Felines find new homesPublished 8:25pm Saturday, December 22, 2012
This year, Suffolk Humane Society has found homes for more than 200 cats and helped stunt growth of the city’s feral cat population through trap-neuter-release efforts — but it doesn’t come cheap.
According to the society’s director of community outreach, Kay Hurley, the feral cat program ran out of money in November.
At known cat colonies around Suffolk, “colony caretakers” and Suffolk Humane volunteers trap feral cats, spay or neuter them, and then release them.
For each procedure, the caretaker pays $30, and Suffolk Humane contributes $60.
“It stops the cats from reproducing, and it’s a humane way to deal with overpopulation,” Hurley said.
Research shows that one unfixed feline can spawn more than two million feral cats over eight years. It is often cited as a major environmental problem, with native birds often the victims.
“We are aware of over 30 (colonies) that have caretakers that have contacted us for help,” Hurley said. “I’m sure there are hundreds more (in Suffolk).
“All of our support depends on fundraising and donations, and we did not do Mutt Strut this year — that has been postponed until May. This year has been a little more challenging.”
The cat adoption effort, meanwhile, costs about $175 for 245 pounds of cat litter and $75 to $125 for 60 to 120 pounds of cat food, per week.
The society spends an average of $100 per cat to ensure the animal is healthy, vaccinated and socialized before being adopted, Hurley said, adding that some cats might require extra medical care.

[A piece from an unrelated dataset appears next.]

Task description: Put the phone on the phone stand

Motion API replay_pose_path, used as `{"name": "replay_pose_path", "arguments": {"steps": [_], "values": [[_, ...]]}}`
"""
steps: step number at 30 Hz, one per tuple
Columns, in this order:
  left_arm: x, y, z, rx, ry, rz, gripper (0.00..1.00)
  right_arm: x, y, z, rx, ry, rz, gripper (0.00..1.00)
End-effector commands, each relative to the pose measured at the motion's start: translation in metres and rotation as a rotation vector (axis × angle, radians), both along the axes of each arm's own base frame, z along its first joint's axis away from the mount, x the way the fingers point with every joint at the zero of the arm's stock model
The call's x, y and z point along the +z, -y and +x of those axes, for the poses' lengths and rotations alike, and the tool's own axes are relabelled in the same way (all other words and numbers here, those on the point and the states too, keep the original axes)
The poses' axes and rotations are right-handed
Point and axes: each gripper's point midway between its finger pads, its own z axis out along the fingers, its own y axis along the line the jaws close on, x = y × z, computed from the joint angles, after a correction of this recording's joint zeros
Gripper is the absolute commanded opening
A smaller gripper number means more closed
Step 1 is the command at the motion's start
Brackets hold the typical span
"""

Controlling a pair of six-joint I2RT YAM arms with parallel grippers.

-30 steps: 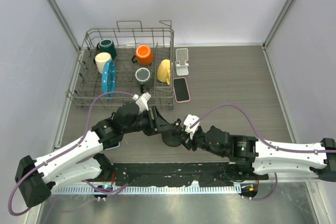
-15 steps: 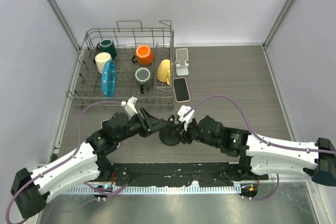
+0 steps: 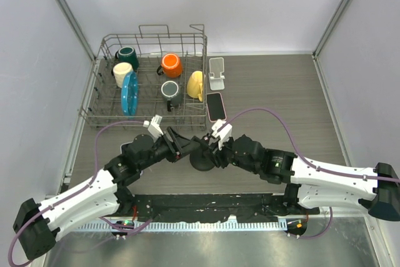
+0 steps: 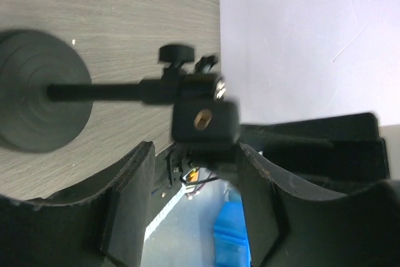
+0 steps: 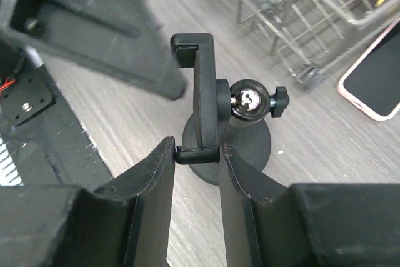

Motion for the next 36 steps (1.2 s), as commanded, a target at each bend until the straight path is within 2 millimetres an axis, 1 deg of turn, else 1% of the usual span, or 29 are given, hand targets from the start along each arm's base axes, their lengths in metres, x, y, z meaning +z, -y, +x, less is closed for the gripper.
{"name": "replay_pose_path", "arguments": {"steps": [1,2,3,4,5,7,8,10,11,13,14,15,17,18,19,20,21,22,23,24,26,27,28,29,30,32,33,34,36], "values": [[-0.012,-0.007,-0.008,-0.010,-0.022,0.074,0.65,0.000,0.029,0.030,-0.189,0.041,-0.081,0.33],[-0.010,-0.008,-0.008,-0.014,-0.010,0.086,0.72,0.000,0.028,0.028,-0.180,0.030,-0.079,0.49],[-0.009,-0.008,-0.008,-0.018,-0.006,0.096,0.76,0.002,0.027,0.027,-0.182,0.017,-0.071,0.55],[-0.006,-0.009,-0.009,-0.025,-0.006,0.112,0.80,-0.003,0.028,0.027,-0.187,0.008,-0.086,0.61],[-0.006,-0.009,-0.009,-0.029,-0.002,0.126,0.90,-0.002,0.028,0.027,-0.191,0.003,-0.085,0.68],[-0.006,-0.015,-0.010,-0.025,0.007,0.165,0.95,-0.003,0.027,0.027,-0.202,-0.019,-0.077,0.72],[-0.005,-0.018,-0.009,-0.015,0.012,0.176,0.99,-0.004,0.026,0.026,-0.205,-0.029,-0.076,0.74],[-0.002,-0.025,-0.009,-0.007,0.026,0.207,1.00,0.001,0.024,0.024,-0.199,-0.043,-0.064,0.75],[0.003,-0.028,-0.009,0.001,0.042,0.211,1.00,0.005,0.022,0.024,-0.196,-0.045,-0.056,0.75],[0.008,-0.034,-0.008,0.005,0.069,0.256,1.00,0.007,0.022,0.022,-0.183,-0.049,-0.061,0.75],[0.008,-0.036,-0.008,-0.001,0.068,0.279,1.00,0.009,0.022,0.022,-0.181,-0.047,-0.058,0.75],[0.012,-0.043,-0.003,0.036,0.075,0.310,1.00,0.012,0.023,0.022,-0.181,-0.043,-0.054,0.75],[0.013,-0.043,0.000,0.032,0.087,0.336,1.00,0.013,0.024,0.021,-0.173,-0.036,-0.053,0.75],[0.019,-0.041,0.005,0.036,0.106,0.323,1.00,0.014,0.023,0.021,-0.170,-0.037,-0.051,0.75],[0.021,-0.034,0.000,-0.020,0.110,0.306,1.00,0.013,0.021,0.019,-0.161,-0.045,-0.049,0.75],[0.024,-0.029,0.001,-0.046,0.114,0.297,1.00,0.012,0.020,0.018,-0.159,-0.054,-0.046,0.75],[0.025,-0.024,0.009,-0.055,0.105,0.300,0.99,0.012,0.019,0.018,-0.158,-0.059,-0.041,0.75],[0.026,-0.018,0.005,-0.110,0.096,0.288,0.97,0.009,0.017,0.017,-0.157,-0.067,-0.040,0.75],[0.026,-0.017,0.009,-0.132,0.118,0.313,0.96,0.007,0.016,0.017,-0.163,-0.076,-0.035,0.75],[0.025,-0.016,0.017,-0.129,0.107,0.340,0.95,0.008,0.015,0.018,-0.168,-0.080,-0.025,0.75],[0.023,-0.017,0.025,-0.136,0.124,0.375,0.90,0.008,0.013,0.021,-0.187,-0.085,-0.019,0.75],[0.028,-0.016,0.032,-0.129,0.140,0.358,0.88,0.008,0.012,0.021,-0.197,-0.096,-0.009,0.74],[0.027,-0.013,0.035,-0.141,0.135,0.345,0.88,0.008,0.011,0.022,-0.203,-0.097,-0.007,0.75],[0.032,-0.006,0.031,-0.189,0.144,0.304,0.88,0.007,0.013,0.025,-0.221,-0.093,-0.010,0.74],[0.038,0.000,0.035,-0.190,0.163,0.262,0.89,0.007,0.015,0.026,-0.237,-0.096,-0.009,0.74],[0.040,0.010,0.032,-0.236,0.156,0.212,0.89,0.005,0.020,0.028,-0.257,-0.089,-0.022,0.74],[0.044,0.015,0.032,-0.245,0.158,0.178,0.87,0.004,0.025,0.030,-0.279,-0.081,-0.036,0.74],[0.043,0.018,0.032,-0.255,0.149,0.159,0.81,0.005,0.029,0.031,-0.293,-0.075,-0.041,0.74],[0.040,0.022,0.027,-0.280,0.148,0.123,0.76,0.010,0.035,0.032,-0.311,-0.057,-0.035,0.74]]}}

As well as donations, Suffolk Humane also relies on community partnerships, including with the city’s Suffolk Animal Care, which is separate from the society; PetSmart stores, which facilitate many of the society’s adoption events; and local veterinary hospitals.
One of those, Nansemond Veterinary Hospital on Kensington Boulevard, recently installed a “cat condo,” where clients can get acquainted with cats available for adoption.
“Our clients can play with them and see if they might be a good fit for the family,” said Megan Taliaferro, an associate veterinarian at the hospital.
The condo’s first two kittens have been temporarily removed because of illness, but are expected to return soon. “We haven’t officially had an adoption yet,” Taliaferro said.
Academy Animal Care on Pruden Boulevard also helps adopt cats, Hurley said.
Photos of adoptable animals currently available at Suffolk Animal Control can be viewed at www.suffolkhumanesociety.com.